Digital Lending Apps: The Invisible Threat to National Security

The Indian economy recently cemented its position as the world’s fifth-largest economy overtaking the United Kingdom. The Prime Minister of India at the SCO summit 2022 projected GDP growth at 7.5% which would be the highest among the world’s biggest economies.

Amidst these ground-breaking milestones, India needs to stay cautious of the impending dangers surrounding this growth especially from its hegemonic and hostile neighbour China. The threat from China is manifold from the tangible and downright threat of military engagement on the borders to the intangible and largely uninterrupted threats through virtual/technological means.

The Financial Debt Threat

Driven by its quest for ultimate global dominance and in a bid to out-muscle the US stronghold in strategising military resources in critical locations globally, China has, in the last decade, adopted every trick in and out of the book. The Belt and Road Initiative (BRI) of the Chinese Communist Party (CCP) is one such example, where China is engaged in the financing of infrastructure projects of poor, developing countries in a series of long-term loans at seemingly high interest rates. The consequences of this financing are slowly coming to light with the most recent example being the usurping of the Hambantota International Port of Sri Lanka which is of critical geopolitical importance with respect to exercising control in the Indian Ocean.
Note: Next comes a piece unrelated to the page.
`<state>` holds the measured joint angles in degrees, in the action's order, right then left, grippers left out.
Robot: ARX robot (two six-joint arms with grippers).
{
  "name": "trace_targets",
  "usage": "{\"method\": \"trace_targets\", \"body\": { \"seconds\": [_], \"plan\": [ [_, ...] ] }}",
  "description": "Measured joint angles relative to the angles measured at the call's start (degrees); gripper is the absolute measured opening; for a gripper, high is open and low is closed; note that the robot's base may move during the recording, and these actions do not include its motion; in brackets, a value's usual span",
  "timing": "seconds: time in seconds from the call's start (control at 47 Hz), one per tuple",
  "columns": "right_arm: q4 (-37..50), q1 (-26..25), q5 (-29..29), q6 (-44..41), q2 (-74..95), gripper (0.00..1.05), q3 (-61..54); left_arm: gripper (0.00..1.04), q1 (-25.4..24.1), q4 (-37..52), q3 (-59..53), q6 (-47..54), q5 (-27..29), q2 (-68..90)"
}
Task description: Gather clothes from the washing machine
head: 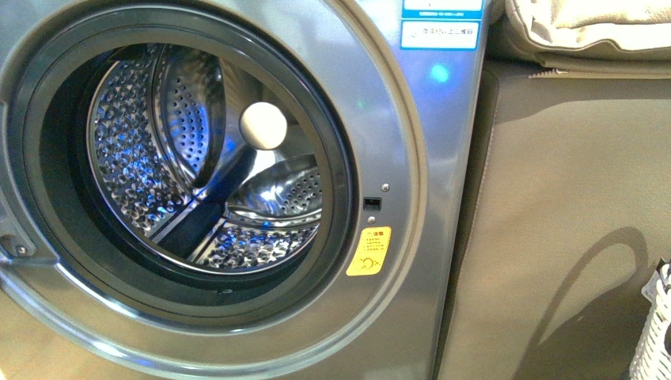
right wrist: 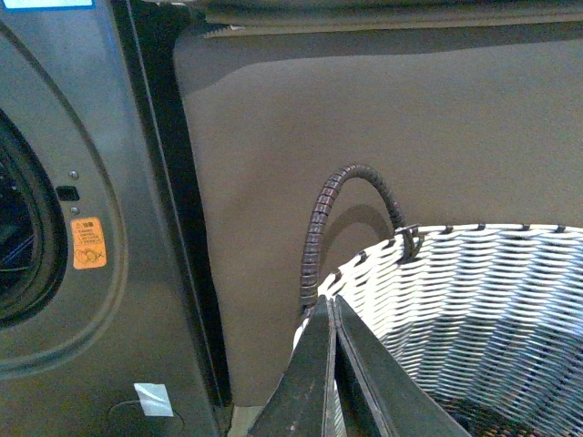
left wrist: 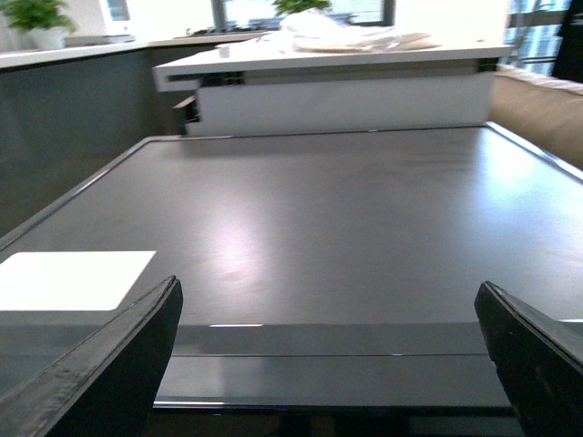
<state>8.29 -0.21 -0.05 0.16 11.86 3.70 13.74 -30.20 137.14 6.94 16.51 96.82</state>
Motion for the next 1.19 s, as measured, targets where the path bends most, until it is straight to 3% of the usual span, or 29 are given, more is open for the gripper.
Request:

A Time magazine article described Chinese debt as methamphetamine of infrastructure finance: readily available, highly addictive and with long-term negative effects that far outweigh any temporary high. A 2021 study titled “Review of How China Lends: What Did 100 Chinese Lending Contracts Teach Us?” Is revealing. The study, which analysed the terms of 100 Chinese infrastructure lending contracts, found a lack of adequate disclosure of terms and conditions and an existing vagueness in the terms. Additionally, it revealed that post-pandemic, debtor capability of repayment of these debts has been greatly endangered owing to the nature of the economic status of the borrowing nations, which simultaneously increased the risk of dire consequences for the borrower nations.

The geo-political locations of the countries who have been beneficiaries to the Chinese loans greatly affect the diplomatic interests of India from a national security point of view. Debt-trapping nations and seizing infrastructural assets of border countries offers the Chinese potent resources to establish strategic military units increasing their ability to acutely monitor and strategise attempts to infiltrate and influence other growing economies like India.

The Data and Cyber Threats

Christopher Wary, the Director of the Federal Bureau of Investigation (FBI) of the USA, in a 2020 event spoke on the economic and national security threat posed by China to the US. He called the attempted economic espionage threat the greatest long-term threat to the US. He then elaborated on the means used by China to carry out Intellectual Property Theft to bolster their technological innovation. He also spoke of the use of cyber resources to procure high volumes of critical citizen data which China then uses to monitor activity and pose a serious irreversible threat.

State-funded cyber-attacks on top US tech companies poses danger not only to the US citizens but also puts global user data at risk. The growing threat of data attacks and lack of adequate means of detection and seemingly inadequate regulations around data protection make India a soft target for cyber-attacks. The trade and use of data for undesirable purposes not only puts the privacy of citizens at risk but also adds a serious national security threat. A 2021 German study classified all the elements of personal data misuse in 11 different categories including use for derivation of coercive incentives, creating religious and racial disharmony, influencing political narratives, social engineering, organised crime, evidence manipulation, torture, bullying among others.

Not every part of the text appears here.